PyTorch has lots of pre-trained models for object detection in it’s torchvision.models
(link) module. And recently, Faster R-CNN MobileNetv3-Large FPN has joined the list as well. So, in this tutorial, we will be using the PyTorch Faster R-CNN MobileNetv3 model for object detection in images and videos.
If you would like to explore other object detection articles, then you may take a look here. It is my hope that you will find the content valuable.
So, what are we going to learn in this tutorial? We will carry out object detection using PyTorch Faster R-CNN MobileNetV3. We will use a few images and videos that will test the model really well. This will showcase the strengths and also the weaknesses of the model on which further improvements can be done.

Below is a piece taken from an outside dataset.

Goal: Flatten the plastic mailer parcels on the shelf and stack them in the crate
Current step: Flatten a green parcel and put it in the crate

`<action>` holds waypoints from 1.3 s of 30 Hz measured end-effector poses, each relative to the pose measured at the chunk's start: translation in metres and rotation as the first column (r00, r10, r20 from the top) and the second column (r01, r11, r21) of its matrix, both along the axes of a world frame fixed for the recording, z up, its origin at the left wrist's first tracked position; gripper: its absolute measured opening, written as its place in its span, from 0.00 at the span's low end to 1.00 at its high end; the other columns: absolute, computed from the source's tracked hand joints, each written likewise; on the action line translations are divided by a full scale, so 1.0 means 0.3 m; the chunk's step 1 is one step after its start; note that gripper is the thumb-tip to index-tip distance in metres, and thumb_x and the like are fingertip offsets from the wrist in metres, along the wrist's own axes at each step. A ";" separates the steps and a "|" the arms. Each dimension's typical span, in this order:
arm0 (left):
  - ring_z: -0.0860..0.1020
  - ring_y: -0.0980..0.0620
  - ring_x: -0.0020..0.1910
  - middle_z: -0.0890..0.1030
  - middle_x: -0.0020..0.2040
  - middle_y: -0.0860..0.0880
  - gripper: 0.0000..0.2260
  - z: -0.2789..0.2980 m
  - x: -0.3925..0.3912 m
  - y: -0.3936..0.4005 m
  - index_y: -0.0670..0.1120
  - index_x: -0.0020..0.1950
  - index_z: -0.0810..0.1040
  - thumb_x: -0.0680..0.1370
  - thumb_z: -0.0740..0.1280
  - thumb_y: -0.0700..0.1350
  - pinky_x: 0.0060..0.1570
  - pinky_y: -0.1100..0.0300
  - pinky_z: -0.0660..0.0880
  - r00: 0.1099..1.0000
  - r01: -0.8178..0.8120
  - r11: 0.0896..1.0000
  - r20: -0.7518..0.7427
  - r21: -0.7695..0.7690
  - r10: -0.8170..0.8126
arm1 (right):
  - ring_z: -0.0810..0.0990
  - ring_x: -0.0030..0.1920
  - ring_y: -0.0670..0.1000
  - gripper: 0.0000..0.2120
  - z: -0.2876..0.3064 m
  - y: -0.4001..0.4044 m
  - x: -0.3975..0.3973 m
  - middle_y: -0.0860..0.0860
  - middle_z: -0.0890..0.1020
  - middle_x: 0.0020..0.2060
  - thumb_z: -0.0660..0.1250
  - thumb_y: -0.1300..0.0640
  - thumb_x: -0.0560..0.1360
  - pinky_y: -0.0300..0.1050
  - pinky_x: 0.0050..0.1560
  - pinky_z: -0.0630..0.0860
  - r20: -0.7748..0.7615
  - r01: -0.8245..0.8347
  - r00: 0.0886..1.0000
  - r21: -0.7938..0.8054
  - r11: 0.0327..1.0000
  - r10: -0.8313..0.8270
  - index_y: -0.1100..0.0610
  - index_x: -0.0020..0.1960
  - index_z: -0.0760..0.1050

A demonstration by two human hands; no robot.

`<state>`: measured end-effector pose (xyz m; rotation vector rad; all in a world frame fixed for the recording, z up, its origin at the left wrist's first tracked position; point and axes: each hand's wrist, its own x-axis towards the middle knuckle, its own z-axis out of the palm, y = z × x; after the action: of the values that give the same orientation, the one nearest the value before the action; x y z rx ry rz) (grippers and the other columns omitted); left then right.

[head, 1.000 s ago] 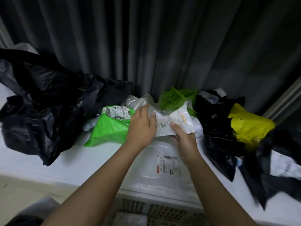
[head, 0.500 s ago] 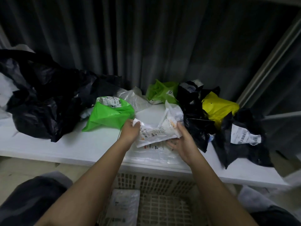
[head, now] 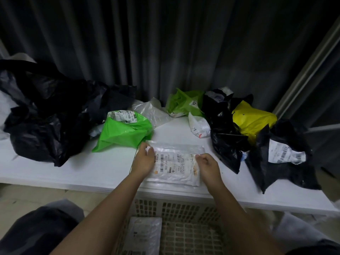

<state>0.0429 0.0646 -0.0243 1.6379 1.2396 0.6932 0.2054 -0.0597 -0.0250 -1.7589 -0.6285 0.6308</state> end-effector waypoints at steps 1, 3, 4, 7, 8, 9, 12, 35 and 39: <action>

If you are new to deep learning based object detection, then I recommend that you go through the following blogs to get a better understanding of the concepts.
I hope that you are excited to follow along with this tutorial.
PyTorch Faster R-CNN MobileNetV3
Most of the Faster R-CNN models like Faster R-CNN ResNet50 FPN are really great at object detection. But there is one issue. It struggles to detect objects in real-time. Using a mid-range GPU, it is very difficult to get more then 6 or 7 FPS with the ResNet50 backbone.
This is where the MobileNetV3 backbone comes to the rescue. MobileNets are really great backbones if you are looking out for object detection in computationally constrained and edge devices. The complete model that PyTorch provides is called Faster R-CNN MobileNetV3 Large FPN. There is also a Faster R-CNN MobileNetV3 Large 320 FPN, but we will focus on that in another post.
The input and output formats are similar to the ResNet50 backbone Faster R-CNN models from PyTorch. So, if you are new to these models and pre-trained object detection inference, then please go through this post. It will help you a lot.
Before moving into the fun detection part, we have to set up some things.
Directory Structure, Input Data, and PyTorch Version
Let us see how the project directory is structured.
├── coco_names.py ├── detect_img.py ├── detect_utils.py ├── detect_vid.py ├── input │ ├── image_1.jpg │ ├── image_2.jpg │ ├── video_1.mp4 │ └── video_2.mp4 ├── outputs │ ...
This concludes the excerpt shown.